Nunca he tenido una fantasía así. ¿Cómo ha intuido esta mujer que acechaba, insospechada, en algún lugar de mi psique, sólo a la espera de liberarse?

26 de noviembre. Anoche Fred volvió de la tienda un poco tarde pero de buen humor, después de haber tomado una copa con Jakki para celebrar la venta por la tarde de un cuadro bastante caro. Mientras tomábamos el guiso de pollo que yo había preparado, junto con otra copa de vino, me contó entre risitas la crónica confidencial que le hizo Jakki de su vida sexual con Lionel. Al parecer, de vez en cuando tienen noches temáticas fantaseadas por él. Por ejemplo, una noche india, en que queman incienso en el dormitorio, ponen un raga en la grabadora y el Kamasutra ilustrado abierto como referencia encima de la mesilla. O una noche japonesa: copulación sobre una estera con almohadones, vestidos con yukatas y vasitos de sake a mano como refrigerio. O sexo italiano, con dulces Amoretti para mordisquear, Asti Spumante para beber y arias de Puccini como música de fondo. Nos divertimos inventando otros temas que pondrían a prueba su imaginación, su vigor o ambas cosas: una noche esquimal, una noche de orgía romana, una noche D. H. Lawrence… Aunque nos burlemos de ellos, no es sin una pizca de envidia por mi parte, e intuí que también por parte de Fred.

—Oh, bueno, que tengan buena suerte —dijo, sirviéndose otro vino—. Es evidente que se lo pasan bien, ¿y por qué no?

—¿Te gustaría probar algo por el estilo? —aventuré.

—Somos demasiado viejos para esas jaranas, cariño —dijo, incluyéndose generosamente en la misma franja de edad que yo—. Además, para disfrutar esas cosas hay que tomárselas completamente en serio, y me temo que me parecerían tan absurdas que reventaría de risa.
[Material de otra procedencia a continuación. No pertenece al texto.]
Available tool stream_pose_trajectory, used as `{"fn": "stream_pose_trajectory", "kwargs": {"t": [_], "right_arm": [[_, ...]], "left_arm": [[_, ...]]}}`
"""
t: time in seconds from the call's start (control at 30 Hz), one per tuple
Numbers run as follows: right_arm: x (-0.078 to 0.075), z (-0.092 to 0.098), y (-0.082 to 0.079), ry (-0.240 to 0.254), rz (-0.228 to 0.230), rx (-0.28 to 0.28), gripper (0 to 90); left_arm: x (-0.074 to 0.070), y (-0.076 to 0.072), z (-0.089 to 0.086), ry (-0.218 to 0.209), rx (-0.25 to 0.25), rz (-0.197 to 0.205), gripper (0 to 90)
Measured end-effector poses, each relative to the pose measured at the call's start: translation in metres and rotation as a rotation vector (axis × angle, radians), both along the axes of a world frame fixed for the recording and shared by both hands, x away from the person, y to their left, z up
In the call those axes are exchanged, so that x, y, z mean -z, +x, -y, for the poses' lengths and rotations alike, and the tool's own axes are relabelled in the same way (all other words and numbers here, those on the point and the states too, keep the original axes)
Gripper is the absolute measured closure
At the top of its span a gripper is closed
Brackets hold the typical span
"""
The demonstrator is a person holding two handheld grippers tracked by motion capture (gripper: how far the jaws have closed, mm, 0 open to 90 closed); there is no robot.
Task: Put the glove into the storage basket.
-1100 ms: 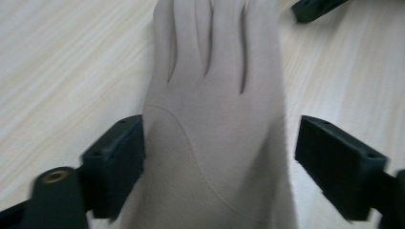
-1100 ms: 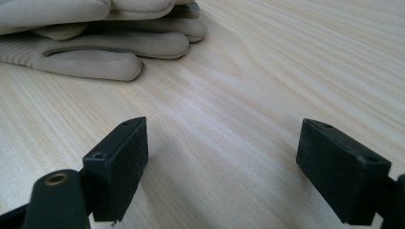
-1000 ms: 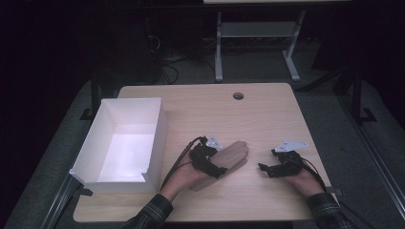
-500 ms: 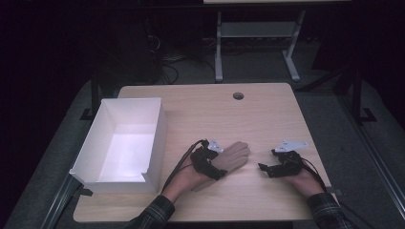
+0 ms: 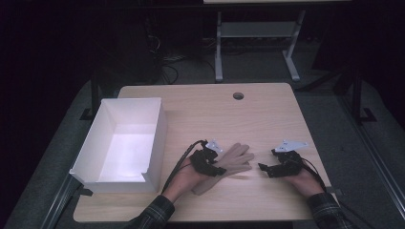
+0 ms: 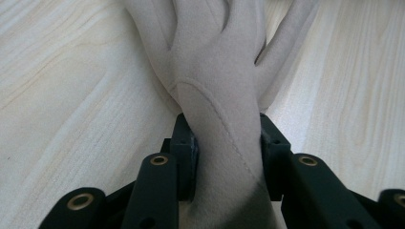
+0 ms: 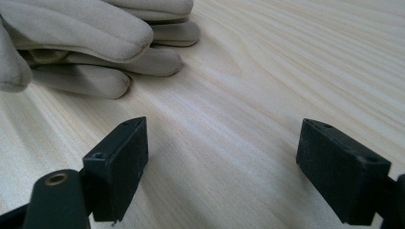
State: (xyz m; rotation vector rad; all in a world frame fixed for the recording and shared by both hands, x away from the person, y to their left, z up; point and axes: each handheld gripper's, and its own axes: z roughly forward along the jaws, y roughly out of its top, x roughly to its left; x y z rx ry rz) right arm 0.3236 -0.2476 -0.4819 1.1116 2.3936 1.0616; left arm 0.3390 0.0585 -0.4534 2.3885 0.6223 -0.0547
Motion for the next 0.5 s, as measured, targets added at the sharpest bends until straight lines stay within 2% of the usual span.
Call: {"fn": "stream_pose_trajectory", "kwargs": {"t": [0.13, 0.17, 0.3, 0.4, 0.5], "right_arm": [[0.000, 0.000, 0.000, 0.002, 0.001, 0.000, 17.4], [0.000, 0.000, 0.000, -0.001, 0.002, -0.004, 17.1], [0.000, -0.001, 0.000, 0.001, 0.001, -0.003, 16.8], [0.000, -0.001, 0.000, 0.001, 0.000, -0.002, 16.8], [0.000, -0.001, 0.000, 0.001, 0.000, -0.002, 16.8]], "left_arm": [[-0.009, 0.000, -0.003, -0.004, -0.001, -0.002, 67.6], [-0.012, -0.001, -0.003, -0.021, -0.017, -0.006, 67.6], [-0.027, -0.001, -0.007, -0.036, -0.045, -0.009, 67.6], [-0.041, 0.000, -0.010, -0.052, -0.067, -0.008, 67.5], [-0.060, 0.000, -0.013, -0.057, -0.083, 0.009, 67.5]]}}
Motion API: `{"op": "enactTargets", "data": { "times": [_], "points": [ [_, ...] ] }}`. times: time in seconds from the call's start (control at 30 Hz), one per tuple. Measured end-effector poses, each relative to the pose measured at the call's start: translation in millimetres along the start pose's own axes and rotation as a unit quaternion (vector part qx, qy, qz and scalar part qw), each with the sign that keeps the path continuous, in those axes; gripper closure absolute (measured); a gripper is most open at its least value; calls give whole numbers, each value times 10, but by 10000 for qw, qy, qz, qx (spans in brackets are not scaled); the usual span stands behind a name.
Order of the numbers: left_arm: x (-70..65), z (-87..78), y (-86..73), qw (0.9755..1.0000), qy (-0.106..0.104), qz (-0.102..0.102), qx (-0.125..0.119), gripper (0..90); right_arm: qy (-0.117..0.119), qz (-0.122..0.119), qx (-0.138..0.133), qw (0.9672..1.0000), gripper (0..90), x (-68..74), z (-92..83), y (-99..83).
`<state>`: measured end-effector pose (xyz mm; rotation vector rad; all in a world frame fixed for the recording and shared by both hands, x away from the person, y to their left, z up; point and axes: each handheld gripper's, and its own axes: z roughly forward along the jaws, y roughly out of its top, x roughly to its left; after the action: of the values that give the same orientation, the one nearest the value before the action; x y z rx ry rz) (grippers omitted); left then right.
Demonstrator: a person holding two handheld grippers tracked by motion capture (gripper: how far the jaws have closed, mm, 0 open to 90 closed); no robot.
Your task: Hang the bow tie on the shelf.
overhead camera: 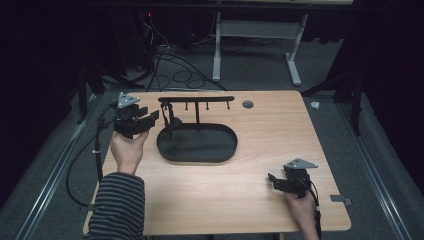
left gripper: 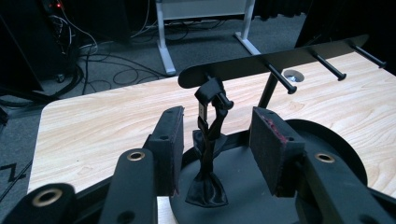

—Sí, la risa es el enemigo del erotismo —dije, con cierta tristeza.

—Pero podríamos practicar un poco de sexo anticuado esta noche, si te apetece —dijo.

—Vale —dije, poniendo el corcho a la botella de vino.

Más tarde, en el dormitorio, al salir desnudos de nuestros cuartos de baño respectivos y abrazarnos, ella dijo:

—Si tú tuvieras una noche temática, ¿cuál sería?

—Una noche de azotes.

Ella echó hacia atrás la cabeza y me miró fijamente.

—¡Cariño! ¡Vaya idea! ¿Quién azotaría a quién?

—Me gustaría azotarte a ti —dije—, pero supongo que podríamos turnarnos, si te apetece.

Ella se rió casi histéricamente.

—¿Quieres que me ponga encima de tus rodillas? ¿No te pesaría un poco?

Paseé la mirada por la habitación.

—Puedes despejar tu tocador y tumbarte encima.

Me asestó un azote bastante fuerte en el culo, y yo grité:

«¡Ay!»

—¿Ves? —dijo ella—. En realidad no te gusta.

—Me has pillado por sorpresa —dije—, pero el efecto es muy estimulante. Mira.

Sonriendo entre dientes, me dio otro azote, más fuerte. Yo contraataqué. Forcejeando y riendo, caímos sobre la cama. Más tarde, sin reír, le hice a Fred lo que Alex me había prohibido que le hiciera a ella, imaginando con los ojos cerrados que estaba en la habitación iluminada por una bombilla roja. Fue la mejor sesión de sexo que había tenido desde hacía mucho tiempo.